> _YOUR INSTRUCTIONS_: In the entries below, every line that contains "camera" must be located and copied.

· · ·

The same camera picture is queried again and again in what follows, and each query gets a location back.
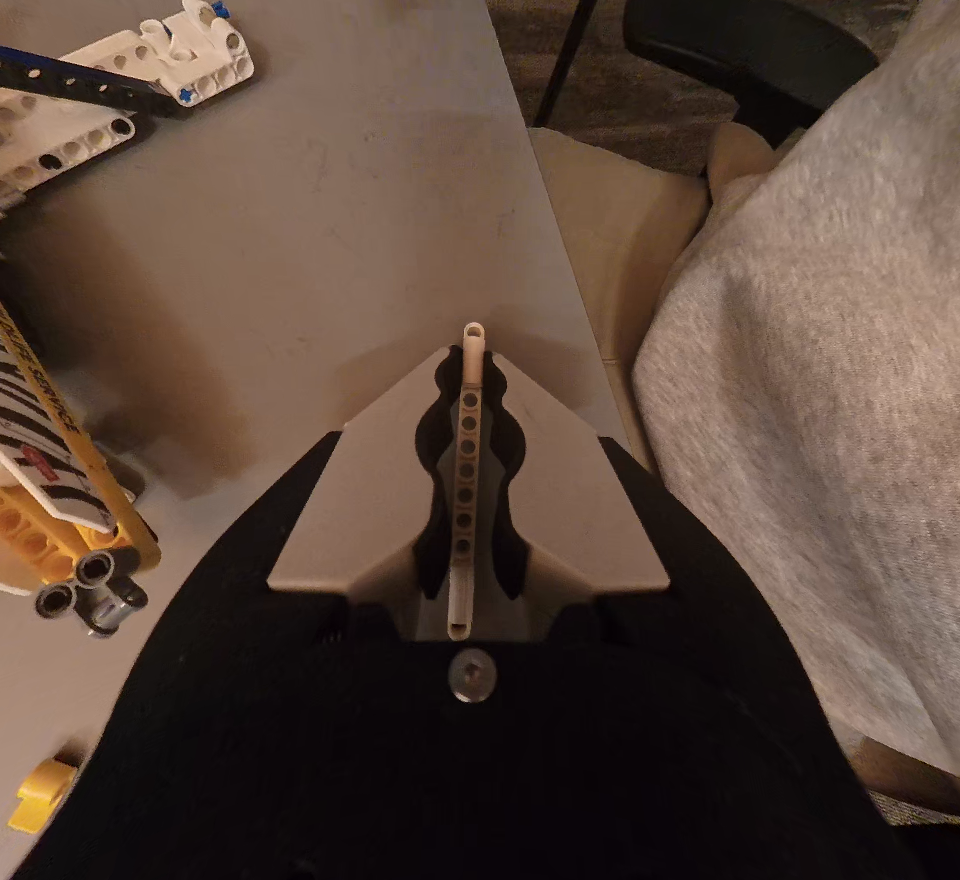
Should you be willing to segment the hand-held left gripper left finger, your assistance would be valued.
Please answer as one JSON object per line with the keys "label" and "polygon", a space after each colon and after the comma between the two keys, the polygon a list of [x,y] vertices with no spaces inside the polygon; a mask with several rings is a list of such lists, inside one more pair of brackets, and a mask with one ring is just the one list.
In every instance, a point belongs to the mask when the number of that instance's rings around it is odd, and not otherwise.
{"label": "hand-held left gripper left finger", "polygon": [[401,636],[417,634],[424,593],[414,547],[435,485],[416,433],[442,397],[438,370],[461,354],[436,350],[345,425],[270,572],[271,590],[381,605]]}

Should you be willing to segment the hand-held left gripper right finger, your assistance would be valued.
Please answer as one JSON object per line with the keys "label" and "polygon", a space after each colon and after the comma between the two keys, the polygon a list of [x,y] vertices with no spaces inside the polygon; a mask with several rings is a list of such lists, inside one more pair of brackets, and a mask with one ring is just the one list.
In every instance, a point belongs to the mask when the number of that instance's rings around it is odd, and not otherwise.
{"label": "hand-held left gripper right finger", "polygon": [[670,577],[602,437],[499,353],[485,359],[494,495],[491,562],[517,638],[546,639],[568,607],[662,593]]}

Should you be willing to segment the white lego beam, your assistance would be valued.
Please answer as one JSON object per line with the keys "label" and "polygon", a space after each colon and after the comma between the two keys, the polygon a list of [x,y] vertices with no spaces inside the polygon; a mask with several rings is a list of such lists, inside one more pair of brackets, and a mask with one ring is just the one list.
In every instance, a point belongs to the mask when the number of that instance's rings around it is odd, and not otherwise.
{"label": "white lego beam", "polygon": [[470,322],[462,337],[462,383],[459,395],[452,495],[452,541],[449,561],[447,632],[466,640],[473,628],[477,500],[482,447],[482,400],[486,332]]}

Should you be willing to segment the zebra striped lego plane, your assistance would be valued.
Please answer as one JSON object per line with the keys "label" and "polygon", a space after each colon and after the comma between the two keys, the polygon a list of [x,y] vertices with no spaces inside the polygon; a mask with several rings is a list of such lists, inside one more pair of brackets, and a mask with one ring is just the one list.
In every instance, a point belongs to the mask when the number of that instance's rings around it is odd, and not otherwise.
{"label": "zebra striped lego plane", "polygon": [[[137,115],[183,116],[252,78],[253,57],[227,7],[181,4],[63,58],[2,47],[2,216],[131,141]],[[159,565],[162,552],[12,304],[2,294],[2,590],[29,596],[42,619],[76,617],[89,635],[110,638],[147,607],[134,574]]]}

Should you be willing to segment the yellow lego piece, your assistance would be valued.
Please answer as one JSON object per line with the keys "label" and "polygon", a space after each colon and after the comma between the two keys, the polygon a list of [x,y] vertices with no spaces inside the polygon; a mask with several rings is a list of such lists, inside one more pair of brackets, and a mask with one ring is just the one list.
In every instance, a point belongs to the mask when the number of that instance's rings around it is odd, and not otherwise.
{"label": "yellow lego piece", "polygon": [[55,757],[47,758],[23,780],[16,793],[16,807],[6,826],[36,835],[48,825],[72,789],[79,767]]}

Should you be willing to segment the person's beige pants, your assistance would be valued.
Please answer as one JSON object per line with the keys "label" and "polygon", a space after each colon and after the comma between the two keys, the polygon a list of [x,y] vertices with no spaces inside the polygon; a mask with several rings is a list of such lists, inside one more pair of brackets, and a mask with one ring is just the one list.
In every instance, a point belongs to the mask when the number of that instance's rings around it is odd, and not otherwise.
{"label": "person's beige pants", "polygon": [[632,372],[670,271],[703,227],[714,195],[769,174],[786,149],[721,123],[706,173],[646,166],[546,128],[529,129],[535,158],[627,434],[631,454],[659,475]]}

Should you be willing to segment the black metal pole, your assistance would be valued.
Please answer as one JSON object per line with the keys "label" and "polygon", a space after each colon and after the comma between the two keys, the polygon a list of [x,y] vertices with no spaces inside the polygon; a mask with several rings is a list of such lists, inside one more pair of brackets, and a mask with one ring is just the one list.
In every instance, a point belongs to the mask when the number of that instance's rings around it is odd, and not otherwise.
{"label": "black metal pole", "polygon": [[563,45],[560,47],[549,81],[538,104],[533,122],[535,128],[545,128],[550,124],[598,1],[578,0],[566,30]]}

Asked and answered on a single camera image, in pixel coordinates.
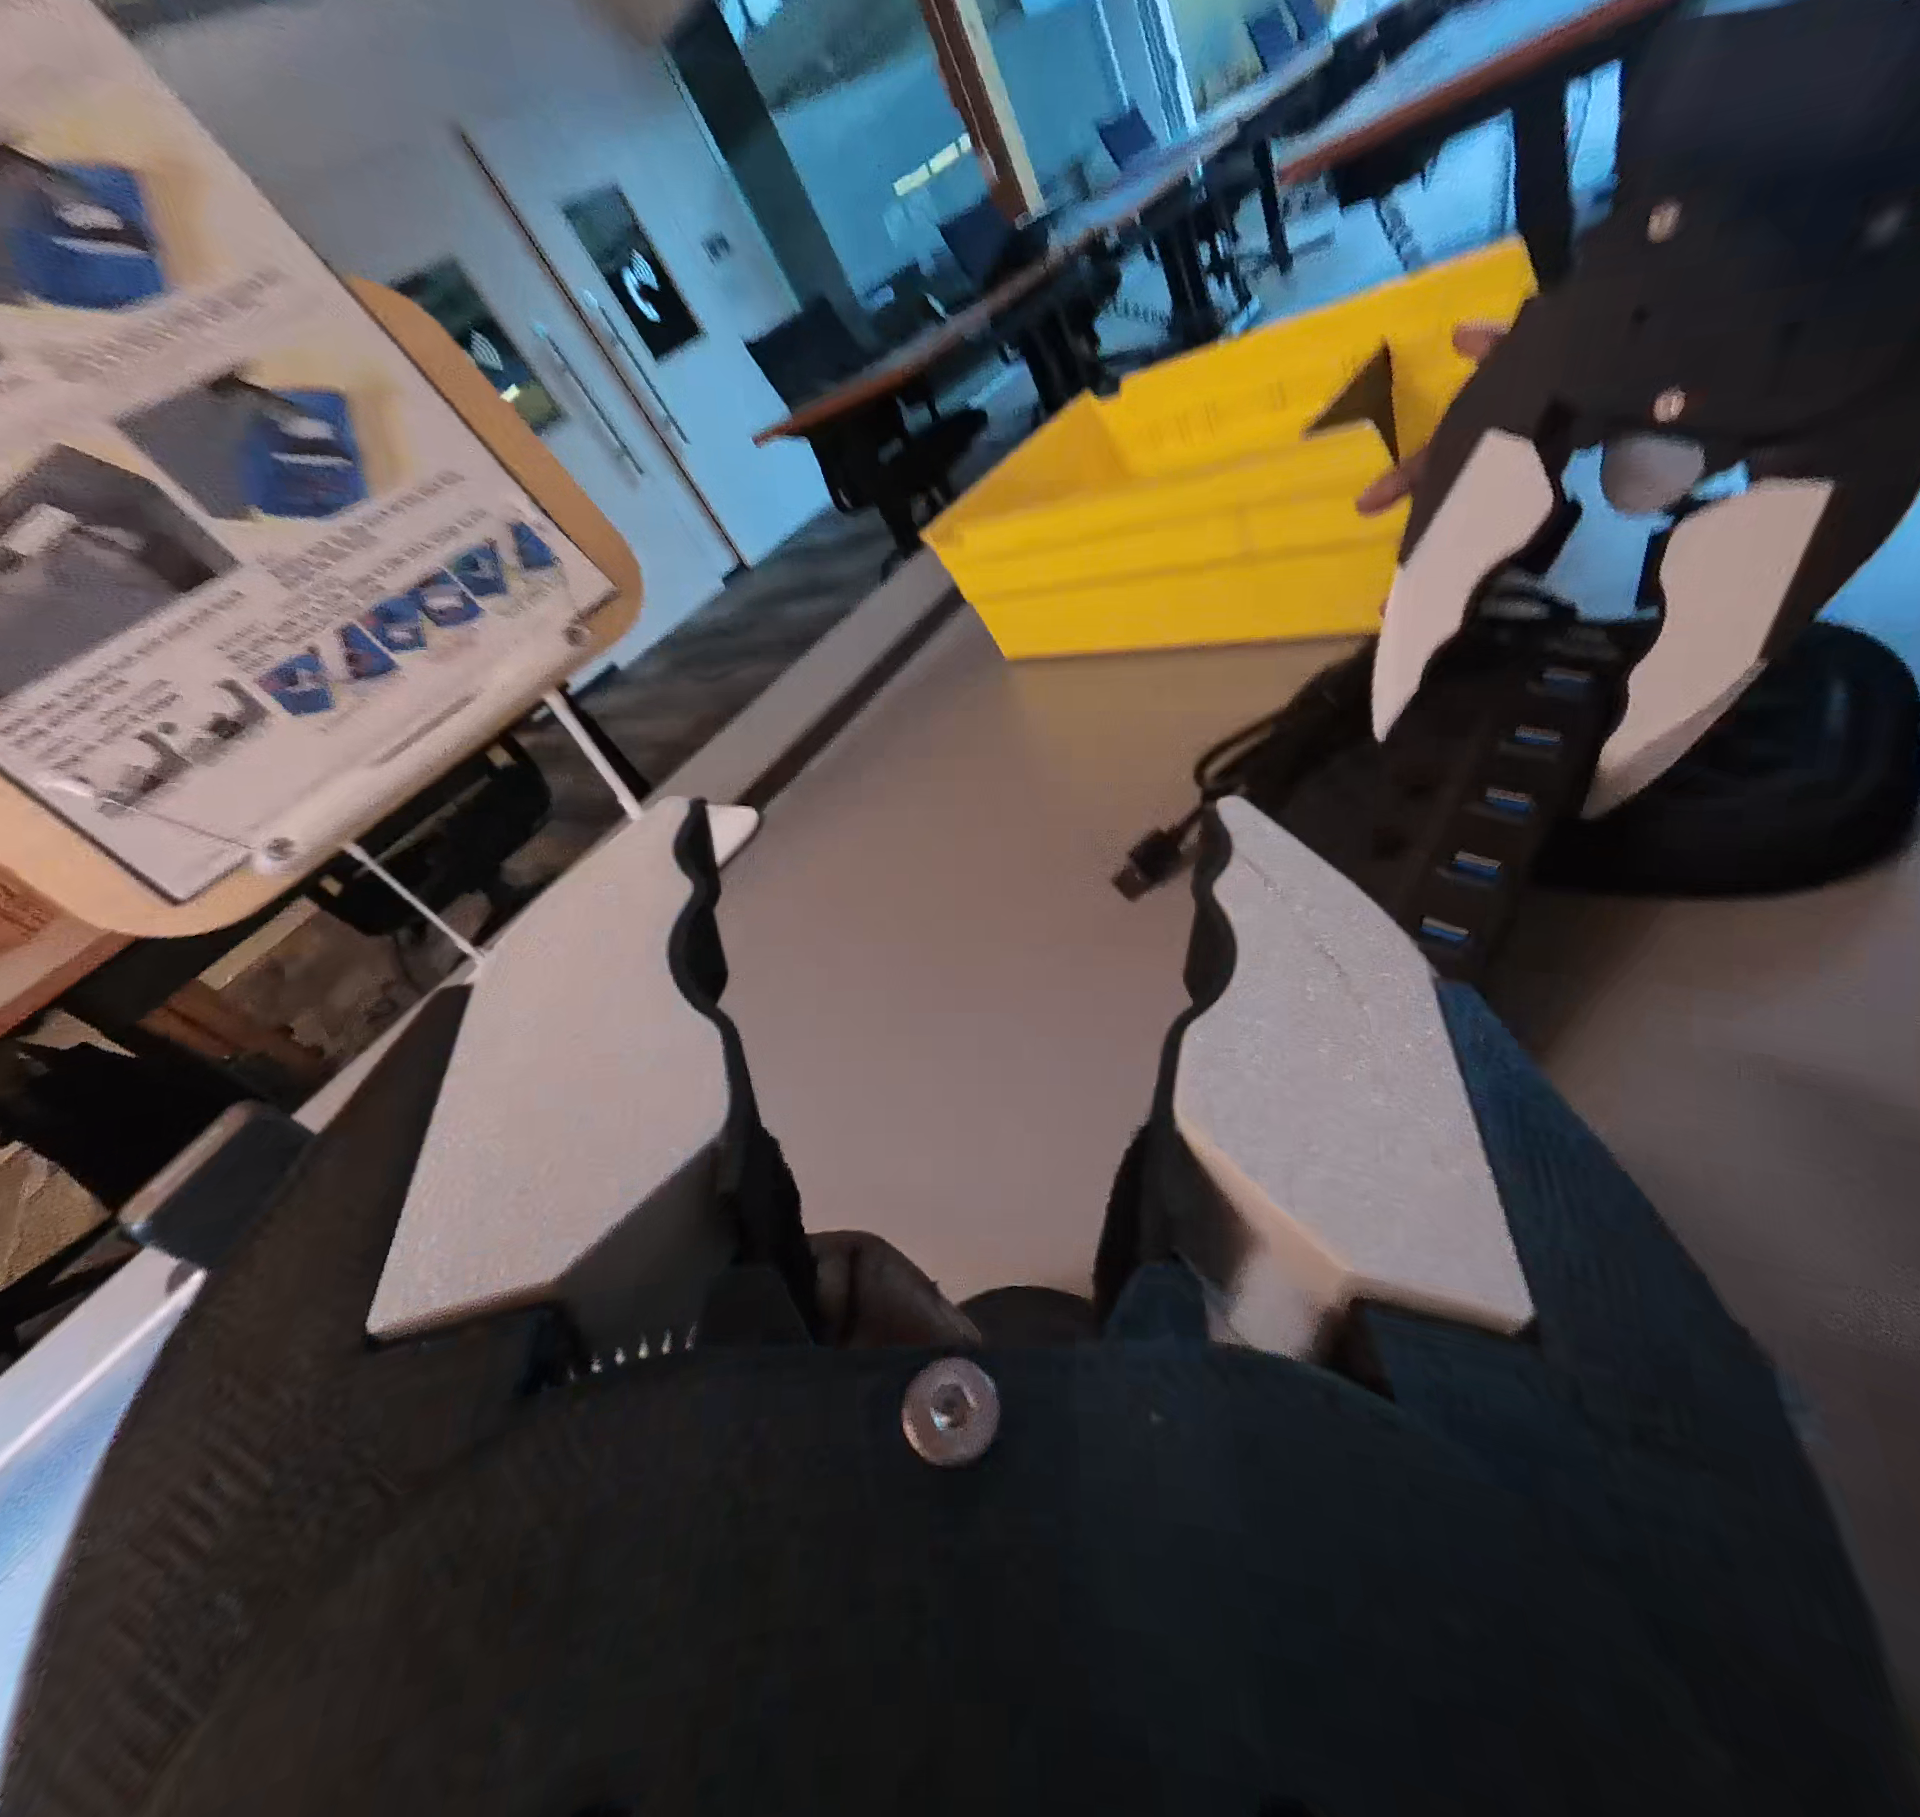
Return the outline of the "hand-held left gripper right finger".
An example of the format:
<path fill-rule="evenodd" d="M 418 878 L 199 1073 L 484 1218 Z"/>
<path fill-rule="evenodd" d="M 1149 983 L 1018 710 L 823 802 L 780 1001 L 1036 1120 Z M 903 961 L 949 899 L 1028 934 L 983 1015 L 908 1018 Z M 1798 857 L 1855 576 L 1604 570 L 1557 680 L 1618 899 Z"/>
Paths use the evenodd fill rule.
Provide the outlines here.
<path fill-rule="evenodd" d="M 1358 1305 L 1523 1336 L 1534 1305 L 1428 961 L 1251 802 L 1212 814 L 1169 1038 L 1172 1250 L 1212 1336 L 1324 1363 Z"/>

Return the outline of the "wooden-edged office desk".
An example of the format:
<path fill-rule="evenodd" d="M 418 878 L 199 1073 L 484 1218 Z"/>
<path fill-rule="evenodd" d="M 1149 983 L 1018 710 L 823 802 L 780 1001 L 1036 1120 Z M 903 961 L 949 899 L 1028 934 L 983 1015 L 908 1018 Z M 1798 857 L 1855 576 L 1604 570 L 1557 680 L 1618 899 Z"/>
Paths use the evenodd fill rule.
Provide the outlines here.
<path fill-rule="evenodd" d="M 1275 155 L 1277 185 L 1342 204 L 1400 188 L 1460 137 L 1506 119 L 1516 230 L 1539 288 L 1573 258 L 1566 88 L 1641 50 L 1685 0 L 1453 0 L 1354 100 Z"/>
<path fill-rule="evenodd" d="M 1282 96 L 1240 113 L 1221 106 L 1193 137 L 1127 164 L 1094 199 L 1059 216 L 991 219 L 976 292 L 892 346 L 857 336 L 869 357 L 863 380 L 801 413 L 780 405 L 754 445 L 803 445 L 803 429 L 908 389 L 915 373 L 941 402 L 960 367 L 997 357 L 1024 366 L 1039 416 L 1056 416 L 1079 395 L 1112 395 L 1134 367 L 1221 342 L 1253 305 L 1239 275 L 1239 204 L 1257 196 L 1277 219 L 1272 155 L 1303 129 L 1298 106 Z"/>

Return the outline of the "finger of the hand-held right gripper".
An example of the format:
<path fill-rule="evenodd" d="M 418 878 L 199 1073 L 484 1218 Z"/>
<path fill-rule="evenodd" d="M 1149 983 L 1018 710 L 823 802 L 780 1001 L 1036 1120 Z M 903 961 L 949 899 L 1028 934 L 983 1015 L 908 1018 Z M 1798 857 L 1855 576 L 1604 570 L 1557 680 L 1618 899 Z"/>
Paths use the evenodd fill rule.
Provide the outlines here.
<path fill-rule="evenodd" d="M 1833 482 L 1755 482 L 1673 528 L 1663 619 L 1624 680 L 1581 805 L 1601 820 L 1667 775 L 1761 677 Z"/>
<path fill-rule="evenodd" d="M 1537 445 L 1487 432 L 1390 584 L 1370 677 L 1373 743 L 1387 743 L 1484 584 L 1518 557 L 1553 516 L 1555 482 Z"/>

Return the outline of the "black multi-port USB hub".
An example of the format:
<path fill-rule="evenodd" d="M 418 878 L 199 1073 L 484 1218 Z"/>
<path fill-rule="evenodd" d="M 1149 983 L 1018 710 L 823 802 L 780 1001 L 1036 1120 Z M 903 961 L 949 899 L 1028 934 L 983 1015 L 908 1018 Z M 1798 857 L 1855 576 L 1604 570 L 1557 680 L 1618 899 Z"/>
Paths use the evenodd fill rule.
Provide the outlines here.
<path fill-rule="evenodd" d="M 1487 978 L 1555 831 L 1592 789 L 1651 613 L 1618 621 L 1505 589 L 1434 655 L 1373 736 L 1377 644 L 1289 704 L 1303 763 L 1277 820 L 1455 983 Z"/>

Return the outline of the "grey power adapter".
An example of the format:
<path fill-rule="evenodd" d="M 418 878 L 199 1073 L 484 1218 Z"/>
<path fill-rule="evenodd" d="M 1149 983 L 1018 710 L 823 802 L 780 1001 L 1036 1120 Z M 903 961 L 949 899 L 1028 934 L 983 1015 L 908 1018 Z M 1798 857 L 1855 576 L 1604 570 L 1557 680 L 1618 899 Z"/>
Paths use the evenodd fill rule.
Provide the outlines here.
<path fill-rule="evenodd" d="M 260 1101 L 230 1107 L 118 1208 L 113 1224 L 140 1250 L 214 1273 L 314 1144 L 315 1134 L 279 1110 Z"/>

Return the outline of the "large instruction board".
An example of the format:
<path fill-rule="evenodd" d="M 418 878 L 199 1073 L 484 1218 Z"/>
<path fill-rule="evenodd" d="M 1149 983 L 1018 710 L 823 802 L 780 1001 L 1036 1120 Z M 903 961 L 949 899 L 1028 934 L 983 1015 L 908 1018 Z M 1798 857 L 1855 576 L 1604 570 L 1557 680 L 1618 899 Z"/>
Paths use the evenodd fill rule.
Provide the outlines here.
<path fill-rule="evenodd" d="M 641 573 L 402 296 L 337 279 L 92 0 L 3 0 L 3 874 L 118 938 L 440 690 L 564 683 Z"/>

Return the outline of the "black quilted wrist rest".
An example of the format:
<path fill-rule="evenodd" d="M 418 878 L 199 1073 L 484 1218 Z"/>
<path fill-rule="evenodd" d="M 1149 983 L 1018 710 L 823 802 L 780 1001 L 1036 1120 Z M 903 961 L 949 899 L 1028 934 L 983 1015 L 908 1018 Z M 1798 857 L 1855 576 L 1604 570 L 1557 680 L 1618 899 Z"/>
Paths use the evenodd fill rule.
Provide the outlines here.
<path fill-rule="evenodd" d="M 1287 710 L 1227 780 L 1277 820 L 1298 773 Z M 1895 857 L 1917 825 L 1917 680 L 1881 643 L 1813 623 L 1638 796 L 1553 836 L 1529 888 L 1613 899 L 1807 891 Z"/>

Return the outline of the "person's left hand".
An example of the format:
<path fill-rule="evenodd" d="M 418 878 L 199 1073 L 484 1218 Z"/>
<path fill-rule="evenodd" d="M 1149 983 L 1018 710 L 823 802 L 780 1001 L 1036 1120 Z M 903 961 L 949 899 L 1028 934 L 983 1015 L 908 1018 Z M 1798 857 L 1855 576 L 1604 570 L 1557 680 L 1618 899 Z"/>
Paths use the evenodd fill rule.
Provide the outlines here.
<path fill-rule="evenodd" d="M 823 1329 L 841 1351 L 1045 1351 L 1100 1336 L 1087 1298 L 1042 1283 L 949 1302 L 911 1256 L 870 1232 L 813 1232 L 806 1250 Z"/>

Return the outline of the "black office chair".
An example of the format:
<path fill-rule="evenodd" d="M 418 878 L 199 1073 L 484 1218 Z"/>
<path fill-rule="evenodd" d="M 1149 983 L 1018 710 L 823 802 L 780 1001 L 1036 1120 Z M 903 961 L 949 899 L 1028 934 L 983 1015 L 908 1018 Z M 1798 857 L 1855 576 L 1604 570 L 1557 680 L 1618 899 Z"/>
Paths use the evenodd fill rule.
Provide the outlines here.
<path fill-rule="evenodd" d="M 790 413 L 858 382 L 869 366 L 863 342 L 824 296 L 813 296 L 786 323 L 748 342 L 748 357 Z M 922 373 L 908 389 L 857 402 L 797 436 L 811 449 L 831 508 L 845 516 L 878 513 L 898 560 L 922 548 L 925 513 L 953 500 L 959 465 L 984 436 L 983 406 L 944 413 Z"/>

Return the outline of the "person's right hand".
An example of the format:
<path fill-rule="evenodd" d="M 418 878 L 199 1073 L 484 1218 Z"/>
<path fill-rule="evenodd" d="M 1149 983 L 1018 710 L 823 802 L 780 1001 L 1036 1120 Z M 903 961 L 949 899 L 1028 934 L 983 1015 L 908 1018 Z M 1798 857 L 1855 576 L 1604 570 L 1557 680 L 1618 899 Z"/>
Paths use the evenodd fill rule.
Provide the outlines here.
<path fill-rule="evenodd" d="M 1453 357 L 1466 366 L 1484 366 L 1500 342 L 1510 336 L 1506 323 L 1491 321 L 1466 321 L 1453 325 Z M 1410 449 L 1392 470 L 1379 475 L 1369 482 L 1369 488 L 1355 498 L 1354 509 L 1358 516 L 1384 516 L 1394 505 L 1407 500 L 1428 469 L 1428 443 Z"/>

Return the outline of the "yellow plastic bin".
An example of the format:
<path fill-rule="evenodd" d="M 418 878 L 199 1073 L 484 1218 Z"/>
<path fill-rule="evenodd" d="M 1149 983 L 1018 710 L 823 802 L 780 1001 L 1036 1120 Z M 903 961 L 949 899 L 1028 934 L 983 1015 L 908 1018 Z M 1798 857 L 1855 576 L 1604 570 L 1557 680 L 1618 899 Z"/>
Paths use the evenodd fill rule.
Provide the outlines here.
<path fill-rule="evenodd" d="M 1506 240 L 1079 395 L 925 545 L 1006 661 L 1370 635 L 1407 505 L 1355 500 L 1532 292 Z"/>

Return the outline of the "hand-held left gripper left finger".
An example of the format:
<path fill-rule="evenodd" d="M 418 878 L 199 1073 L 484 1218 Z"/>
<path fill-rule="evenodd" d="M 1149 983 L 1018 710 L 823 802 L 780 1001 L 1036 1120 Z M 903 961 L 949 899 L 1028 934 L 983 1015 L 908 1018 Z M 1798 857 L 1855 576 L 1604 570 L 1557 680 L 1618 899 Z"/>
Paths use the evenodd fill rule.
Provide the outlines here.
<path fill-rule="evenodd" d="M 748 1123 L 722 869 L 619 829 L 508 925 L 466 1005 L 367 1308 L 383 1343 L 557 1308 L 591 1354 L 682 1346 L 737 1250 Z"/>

· · ·

> _EXERCISE OUTPUT_:
The same camera picture is queried again and again in what follows, and each query gets a location back.
Asked and answered on a single camera image, in pixel coordinates.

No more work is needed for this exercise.